Figure 2: Lymphotropic pseudoparticles (HCVpp) can infect B lymphocytes more efficiently than hepatic cells.

(a) HIV-luc vector was pseudotyped with envelope proteins of HCV SB strain. Pseudoparticles (HCVpp) efficiently infected B lymphocytes, but not hepatic cells. Infectivity of HCV pseudo-particles was measured by luciferase assay. HIV vector containing a luciferase reporter pseudotyped with E1 and/or E2 of SB strain, Con1, or HCV-N strain and MLV glycoprotein (MLV gp), or no envelope (no env) was used to infect Raji (black bars) or Huh7.5.1 (grey bars). Luciferase activity was assayed at 4 days after infection.

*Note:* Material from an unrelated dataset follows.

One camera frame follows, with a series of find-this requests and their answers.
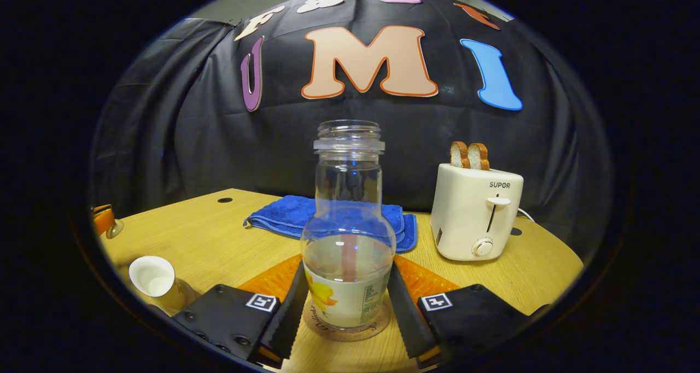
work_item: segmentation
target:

Addition of neutralizing anti-E2 antibody blocked HCVpp entry (a, right). Experiments were repeated at least three times (*P<0.05, T-test, n=3). Error bars represent s.d. (b) Hypothetical model of E2 sequence mutations on HCV B cell tropism. (c) The HCV E2 amino acids sequences are variable. Red arrows indicate the different amino acid positions between SB and other HCV strains. 1b strain is from sequence accession number P29846.3. (d) Variations of E2 sequences change HCV tropism (*P<0.05; **P<0.01; ***P<0.001, ANOVA, n=3). Error bars represent s.d.